Shock G aka MC Humpty Hump Career

The Billboard 200 charted “The Humpty Dance” at No. 11, virtually matching its lyrical promise. “All the rappers in the Top 10, please allow me to bump thee.” It was 1990, the year M.C. Hammer’s “U Can’t Touch This” became a success, and Vanilla Ice’s “Ice Ice Baby” became the first No. 1 rap record on the Billboard chart.

“The Humpty Dance” was also co-written by Shock G. Its video, which features an adolescent Shakur, was nominated for Best Rap Video at the 1990 MTV Video Music Awards, but was defeated by “U Can’t Touch This.”

Sex Packets (1990), the group’s full-length Tommy Boy Records first album, was a smash, with songs including “The Humpty Dance” and “Doowutchylike,” which included Humpty Hump. P-Funk samples from Parliament, Funkadelic, and solo George Clinton were heavily featured on the platinum record, which charted in the pop Top 20.

This Is an EP Release, Digital Underground’s follow-up, and full-length Sons of the P, both went gold, although neither produced hit songs.

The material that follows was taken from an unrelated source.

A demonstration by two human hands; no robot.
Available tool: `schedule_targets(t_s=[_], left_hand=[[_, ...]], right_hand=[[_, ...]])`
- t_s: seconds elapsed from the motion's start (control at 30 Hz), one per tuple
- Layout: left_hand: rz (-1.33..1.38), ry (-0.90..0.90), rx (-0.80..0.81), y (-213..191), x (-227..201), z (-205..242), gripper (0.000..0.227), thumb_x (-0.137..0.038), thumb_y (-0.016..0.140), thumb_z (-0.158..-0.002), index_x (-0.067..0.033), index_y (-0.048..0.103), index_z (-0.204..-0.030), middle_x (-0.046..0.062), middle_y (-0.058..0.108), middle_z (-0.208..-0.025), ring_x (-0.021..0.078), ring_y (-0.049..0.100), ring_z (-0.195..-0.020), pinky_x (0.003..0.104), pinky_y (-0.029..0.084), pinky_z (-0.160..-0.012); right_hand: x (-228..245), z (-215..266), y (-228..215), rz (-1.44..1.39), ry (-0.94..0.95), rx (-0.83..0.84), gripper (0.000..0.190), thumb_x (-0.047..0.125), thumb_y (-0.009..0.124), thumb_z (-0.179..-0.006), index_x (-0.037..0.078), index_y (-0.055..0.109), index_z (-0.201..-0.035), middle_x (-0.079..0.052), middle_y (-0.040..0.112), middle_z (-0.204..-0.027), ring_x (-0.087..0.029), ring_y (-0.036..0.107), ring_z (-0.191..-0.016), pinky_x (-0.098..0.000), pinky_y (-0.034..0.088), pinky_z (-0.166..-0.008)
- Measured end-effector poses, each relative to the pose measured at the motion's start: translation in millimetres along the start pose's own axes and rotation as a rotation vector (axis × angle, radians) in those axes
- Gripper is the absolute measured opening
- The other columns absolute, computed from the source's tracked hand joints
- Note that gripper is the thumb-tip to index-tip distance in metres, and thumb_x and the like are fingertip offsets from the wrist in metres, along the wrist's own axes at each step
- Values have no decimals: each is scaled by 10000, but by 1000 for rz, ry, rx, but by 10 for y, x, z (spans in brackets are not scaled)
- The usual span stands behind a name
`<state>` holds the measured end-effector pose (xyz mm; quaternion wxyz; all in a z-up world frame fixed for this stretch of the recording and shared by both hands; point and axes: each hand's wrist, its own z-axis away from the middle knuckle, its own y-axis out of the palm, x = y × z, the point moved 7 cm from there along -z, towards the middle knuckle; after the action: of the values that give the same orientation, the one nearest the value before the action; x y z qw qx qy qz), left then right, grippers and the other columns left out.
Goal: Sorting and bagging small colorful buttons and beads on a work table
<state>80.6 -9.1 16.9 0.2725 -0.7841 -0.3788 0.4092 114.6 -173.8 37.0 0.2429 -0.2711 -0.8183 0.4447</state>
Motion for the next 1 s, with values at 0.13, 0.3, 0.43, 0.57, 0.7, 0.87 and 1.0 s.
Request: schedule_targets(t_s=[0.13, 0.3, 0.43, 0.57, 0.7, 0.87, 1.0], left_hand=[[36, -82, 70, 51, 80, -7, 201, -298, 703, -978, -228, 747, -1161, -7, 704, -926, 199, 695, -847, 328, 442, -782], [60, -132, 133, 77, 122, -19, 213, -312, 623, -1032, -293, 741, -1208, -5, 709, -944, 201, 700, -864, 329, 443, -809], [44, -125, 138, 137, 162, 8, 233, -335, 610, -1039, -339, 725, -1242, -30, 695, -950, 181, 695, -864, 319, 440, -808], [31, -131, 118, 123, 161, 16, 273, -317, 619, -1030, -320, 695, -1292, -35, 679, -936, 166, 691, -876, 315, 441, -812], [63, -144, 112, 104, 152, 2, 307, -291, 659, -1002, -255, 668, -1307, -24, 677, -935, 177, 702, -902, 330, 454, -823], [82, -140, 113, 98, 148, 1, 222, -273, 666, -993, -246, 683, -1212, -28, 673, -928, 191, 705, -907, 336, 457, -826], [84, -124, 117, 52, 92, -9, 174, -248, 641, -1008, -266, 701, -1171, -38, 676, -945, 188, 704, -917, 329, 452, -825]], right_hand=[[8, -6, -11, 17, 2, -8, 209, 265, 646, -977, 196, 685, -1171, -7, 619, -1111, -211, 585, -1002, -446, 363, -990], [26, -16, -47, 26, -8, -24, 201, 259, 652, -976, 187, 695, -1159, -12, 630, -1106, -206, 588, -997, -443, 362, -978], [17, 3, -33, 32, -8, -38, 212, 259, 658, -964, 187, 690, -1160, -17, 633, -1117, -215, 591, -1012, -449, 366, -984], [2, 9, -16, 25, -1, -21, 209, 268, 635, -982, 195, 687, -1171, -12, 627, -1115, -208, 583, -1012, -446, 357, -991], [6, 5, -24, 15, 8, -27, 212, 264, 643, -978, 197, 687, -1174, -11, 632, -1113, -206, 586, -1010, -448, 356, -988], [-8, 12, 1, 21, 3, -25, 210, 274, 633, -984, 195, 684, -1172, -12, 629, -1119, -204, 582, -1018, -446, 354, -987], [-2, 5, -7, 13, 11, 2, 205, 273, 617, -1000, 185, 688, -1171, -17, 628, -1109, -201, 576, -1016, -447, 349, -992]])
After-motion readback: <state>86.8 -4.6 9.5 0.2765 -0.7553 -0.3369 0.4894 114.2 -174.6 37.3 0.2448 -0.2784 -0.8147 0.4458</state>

The latter included the tune “Kiss You Back,” which charted at No. 13 on Billboard’s rap singles chart but only reached No. 40 in the mainstream Top 40. As the group’s fame waned, its subsequent albums charted lower.

From Beavis and Butthead, Hoop Dreams, and The Green Hornet to Sing, Zoey’s Extraordinary Playlist, and this year’s Coming 2 America, the group’s songs have appeared in a variety of movies and television series.

Humpty Hump was born in New York City on August 25, 1963, and traveled about as a youngster, finally settling in Tampa and then the San Francisco Bay Area. In 1987, Digital Underground will develop in Oakland.

Humpty Hump also co-wrote LL Cool J’s 1991 smash “Mama Said Knock You Out” and co-produced and co-wrote two tracks on 2Pac’s first album 2Pacalypse Now. On 2Pac’s first pop song, “I Get Around,” which reached No. 11 on the Billboard 200, the Digital Underground leader co-wrote, co-produced, and rapped.